Sasagawa I, Satomi S, Katayama T
Dept. of Urology, Saiseikai Fukushima General Haspital.
Gan No Rinsho. 1989 May;35(6):767-71.
A 60-year-old man was admitted to our hospital because of lumbago due to a metastatic bone tumor that originated from the prostate. Previously, he had been treated with 500 mg/kg of diethylstilbestrol diphosphate and 75 mg/day of chlormadinone acetate.

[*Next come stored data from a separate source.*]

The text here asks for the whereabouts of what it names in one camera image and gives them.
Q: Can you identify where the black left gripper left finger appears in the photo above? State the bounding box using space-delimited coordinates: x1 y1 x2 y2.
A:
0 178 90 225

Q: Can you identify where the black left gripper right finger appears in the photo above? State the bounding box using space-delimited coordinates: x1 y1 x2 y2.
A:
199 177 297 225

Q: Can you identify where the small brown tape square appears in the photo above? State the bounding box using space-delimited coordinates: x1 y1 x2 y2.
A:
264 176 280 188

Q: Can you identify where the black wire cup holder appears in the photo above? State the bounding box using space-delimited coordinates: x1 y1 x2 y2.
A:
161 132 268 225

At our hospital, he was given 470.1 mg/day of estramustine sodium phosphate and a bilateral orchiectomy was performed. However, he felt increased lumbago. Thus, a dose of 1200 mg/day of medroxyprogesterone acetate was started. Although the histology of his prostate and bone scintigram did not change, the patient no longer felt lumbago from about 2 weeks after the start of this treatment. Six months later, he remains free of lumbago. In this report, we describe the effect of high-dose medroxyprogesterone acetate on the clinical course, and the plasma and urine levels of the hormones.
一名60岁男性因前列腺来源的转移性骨肿瘤导致腰痛入院。此前,他接受过500mg/kg的磷酸己烯雌酚和75mg/天的醋酸氯地孕酮治疗。在我院,给予他470.1mg/天的磷酸雌莫司汀,并进行了双侧睾丸切除术。然而,他感到腰痛加重。因此,开始给予1200mg/天的醋酸甲羟孕酮。尽管他的前列腺组织学和骨闪烁显像没有变化,但自该治疗开始约2周后,患者不再感到腰痛。6个月后,他仍然没有腰痛症状。在本报告中,我们描述了高剂量醋酸甲羟孕酮对临床病程以及激素血浆和尿液水平的影响。